It’s been 18 months since I got back from travelling and I’ve finally caught up on my travel blogs from while I was away – lucky I kept a journal!
I’m writing this blog now because I feel enough time has passed for me to reflect on my travels, and I guess to explain what’s been going on the past 18 months – just thinking about everything I’m going to be writing about makes me stop and realise how much has happened.
In a way, this will be an introduction to my blogs that will follow (I love chronological organisation – can you tell?).
A lot has changed in the past 18 months.
My confident, idealistic, optimistic self that returned home took a bit of a battering when things didn’t go how I had hoped / imagined / envisioned. Eventually I got an internship and moved to London, then I got a ‘real’ job. I explored more of Europe over summer, started dating and quit my job for a working holiday visa in New Zealand for an unspecified amount of time.
But I think some of the biggest changes have been in myself.
When I went away, I wanted “to see some of the world, and figure a few things out”.
Well, this is what I figured out…
I have come to realise that individuals and their lives change as much or as little as they choose after they return from travelling. I appreciate there could easily be uncontrollable external factors that have to be taken into consideration, so this is from the perspective that ‘travel will change you (if you want it to)’.

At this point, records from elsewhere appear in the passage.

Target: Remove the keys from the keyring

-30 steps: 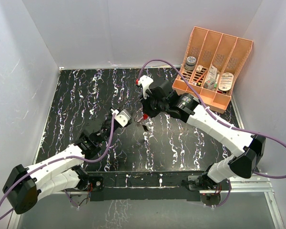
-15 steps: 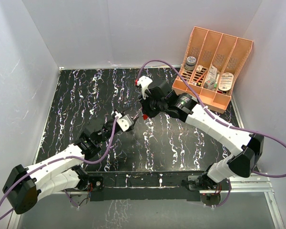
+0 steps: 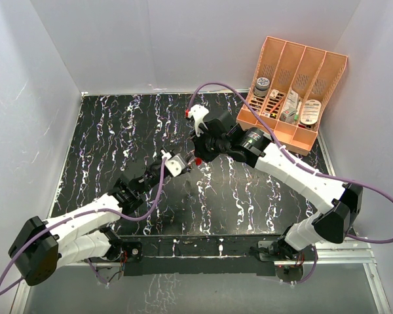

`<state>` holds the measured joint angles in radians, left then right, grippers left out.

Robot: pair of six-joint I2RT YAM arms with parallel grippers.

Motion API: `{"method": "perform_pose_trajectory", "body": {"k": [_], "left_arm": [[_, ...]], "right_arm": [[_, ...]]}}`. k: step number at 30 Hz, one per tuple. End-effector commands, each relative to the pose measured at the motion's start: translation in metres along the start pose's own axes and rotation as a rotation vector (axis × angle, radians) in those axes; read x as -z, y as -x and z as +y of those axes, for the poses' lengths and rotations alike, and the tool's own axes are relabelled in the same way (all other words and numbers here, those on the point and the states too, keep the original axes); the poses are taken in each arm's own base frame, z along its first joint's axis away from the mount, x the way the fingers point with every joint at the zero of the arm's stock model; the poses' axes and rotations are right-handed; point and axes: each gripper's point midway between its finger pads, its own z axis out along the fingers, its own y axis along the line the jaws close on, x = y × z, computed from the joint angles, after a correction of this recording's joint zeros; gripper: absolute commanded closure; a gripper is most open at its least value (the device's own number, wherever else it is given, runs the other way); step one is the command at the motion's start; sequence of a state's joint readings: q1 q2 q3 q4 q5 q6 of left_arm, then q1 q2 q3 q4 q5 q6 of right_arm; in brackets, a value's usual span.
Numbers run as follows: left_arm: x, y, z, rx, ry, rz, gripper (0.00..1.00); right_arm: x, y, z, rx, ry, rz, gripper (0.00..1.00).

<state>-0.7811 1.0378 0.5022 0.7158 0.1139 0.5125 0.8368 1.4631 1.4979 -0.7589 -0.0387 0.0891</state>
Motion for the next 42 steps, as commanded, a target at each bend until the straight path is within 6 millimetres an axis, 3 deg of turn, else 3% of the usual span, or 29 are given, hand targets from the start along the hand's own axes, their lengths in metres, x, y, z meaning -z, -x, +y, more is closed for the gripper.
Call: {"method": "perform_pose_trajectory", "body": {"k": [1,11,22,35,42], "left_arm": [[-0.001,0.027,0.020,-0.026,0.087,-0.099,0.52],[-0.005,0.022,0.008,-0.012,0.026,-0.091,0.53],[0.020,0.030,0.016,-0.022,0.061,-0.088,0.53],[0.014,0.024,-0.001,0.015,-0.021,-0.079,0.53],[0.014,0.024,-0.001,0.029,-0.007,-0.093,0.53]], "right_arm": [[0.017,0.036,0.008,-0.008,0.033,-0.129,1.00],[0.016,0.039,0.008,-0.011,0.032,-0.137,1.00],[0.016,0.040,0.003,-0.012,0.001,-0.142,1.00],[0.021,0.049,0.007,-0.021,0.020,-0.180,1.00],[0.018,0.049,0.008,-0.022,0.026,-0.177,1.00]]}}
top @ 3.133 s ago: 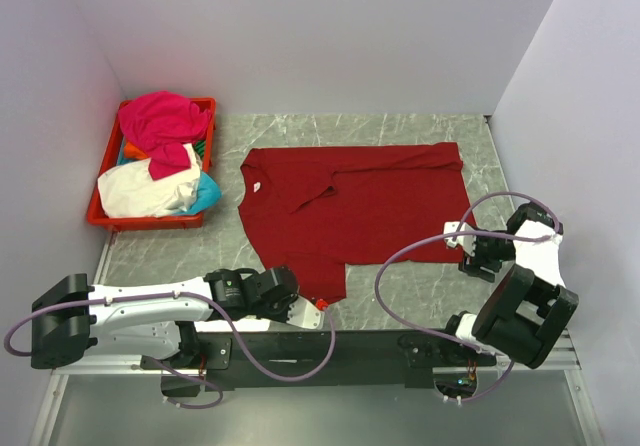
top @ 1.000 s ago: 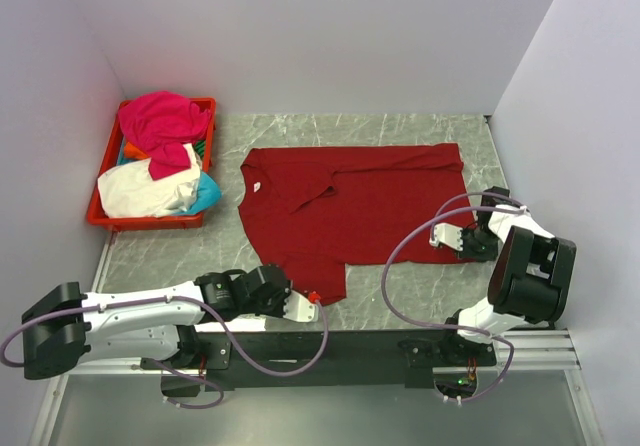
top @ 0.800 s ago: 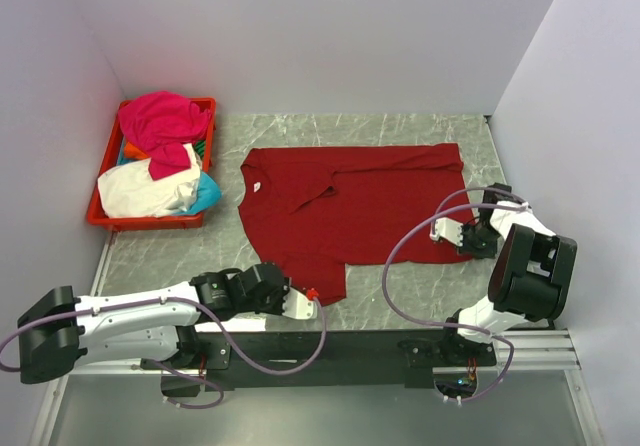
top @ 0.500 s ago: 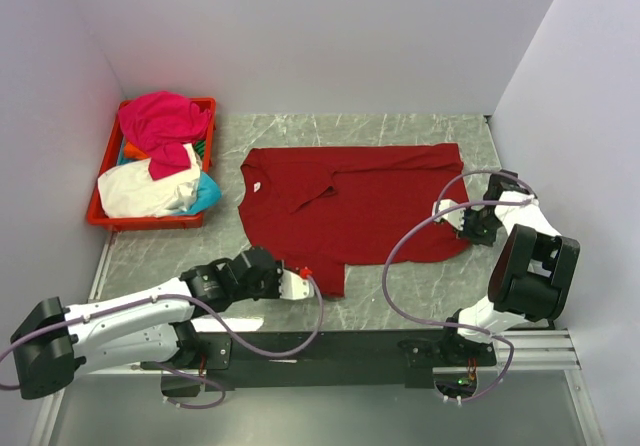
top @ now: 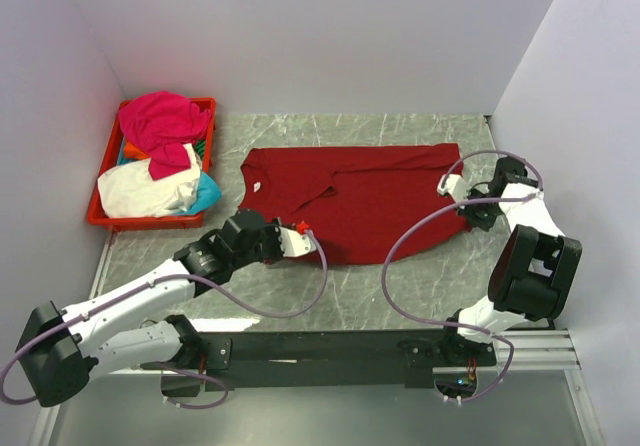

I think you naturally gravitate towards a particular style of travelling based on what you do and don’t like. But, I’ve noticed that it’s become quite clichéd to go off and ‘find yourself’. You get those sighs, eye rolling and the ‘cringe’ face. It’s become such ‘a thing’ now. Maybe a mainstream thing or simply an excuse for people to get out there and see the world. I feel like it’s kind of lost its meaning and become this slightly awkward ‘thing’.
But not everyone is the same. Specifically, not everyone is self-assured or confident in their own abilities or really knows who they are. I had the time to think about what’s important to me, what my core values are, what I want to achieve in life and ultimately what kind of life I want to carve for myself.
Not everything has fallen into place since I’ve been back. I’ve thought for a while that my ideal job would be working for a charity or NGO. And whilst I had my mind set on this, even having a few interviews around the UK, it hasn’t worked out so far. It’s still an ambition of mine, but I’m not sure if it’s possible right now. I think I need to build my experience up first.
I am however, a different person to the person who left the UK on January 10th 2014. 4.5 months away didn’t drastically change me, I guess I’ve been gradually changing for years. The difference now is that I am consciously and actively making choices and informed decisions so that I can become the person I want to be. It’s a process. It doesn’t happen over night. But this is where I am. I know what I want in life, but I can appreciate that things don’t always go to plan, although this is greatly at odds with my idealistic view. I’m far more relaxed with letting things happen (to an extent). Whilst still focusing on where I’m ultimately trying to get to.
Something else I’ve recently considered… I’m not sure how easy it is to adjust back to life once you get home from travelling, I mean, there are some people that just keep travelling forever – or that’s the plan at least. I write this as a person who absolutely loves reading travel blogs, about the adventures and experiences that other people are having and what it means to them.
Maybe it’s the way they write, or the funny tales that they tell, or the places that they’re going to that hold my interest. Either way, it’s hard to imagine what it would be like for these established travel bloggers to stop travelling. But can you really just go back to a ‘normal’ or routine job? Can you head back to the office after taking say, a year or two out? And then, is this a grey area between a grown up gap year vs being a travel blogger. And does it really matter anyway?
I think an integral part of being happy, is doing something that makes you happy. When we try to cram ourselves into boxes, and follow what everyone else is doing, or what is expected of us, we are bound to become unhappy because we aren’t really living for ourselves. I suppose it sounds a little selfish. Like an individual path instead of a team effort. So, I recently reconsidered this point, with the idea that I think it is possible to get a ‘routine’ job after travelling, if that is what you want. If that is what makes you happy.
I think if you’re okay with yourself, and what you’re doing, then what other people think or say won’t have as much of an effect on you. I mean, when you’re a bit unsure about something, or about yourself, it can be quite easy to get caught up in other people, or get swept along with their ideas, because you don’t have your own ideas or thoughts to ground you, and to hold on to. I think this is why so many people try to ‘do the right thing’, like study hard, study even harder, get an internship, get a job, get a house, get married have children etc. Which is fine, if that’s what YOU want. But is that what you want? Have you ever stopped and asked yourself “is this what I want?”
Well, travelling gave me this opportunity. And now I know what I want. I still have a somewhat idealistic viewpoint but I’m okay with actual reality too. And now I feel like I’m making my own path in life and I’m far happier because I’m doing it for myself and I’m confident that everything will ultimately be okay.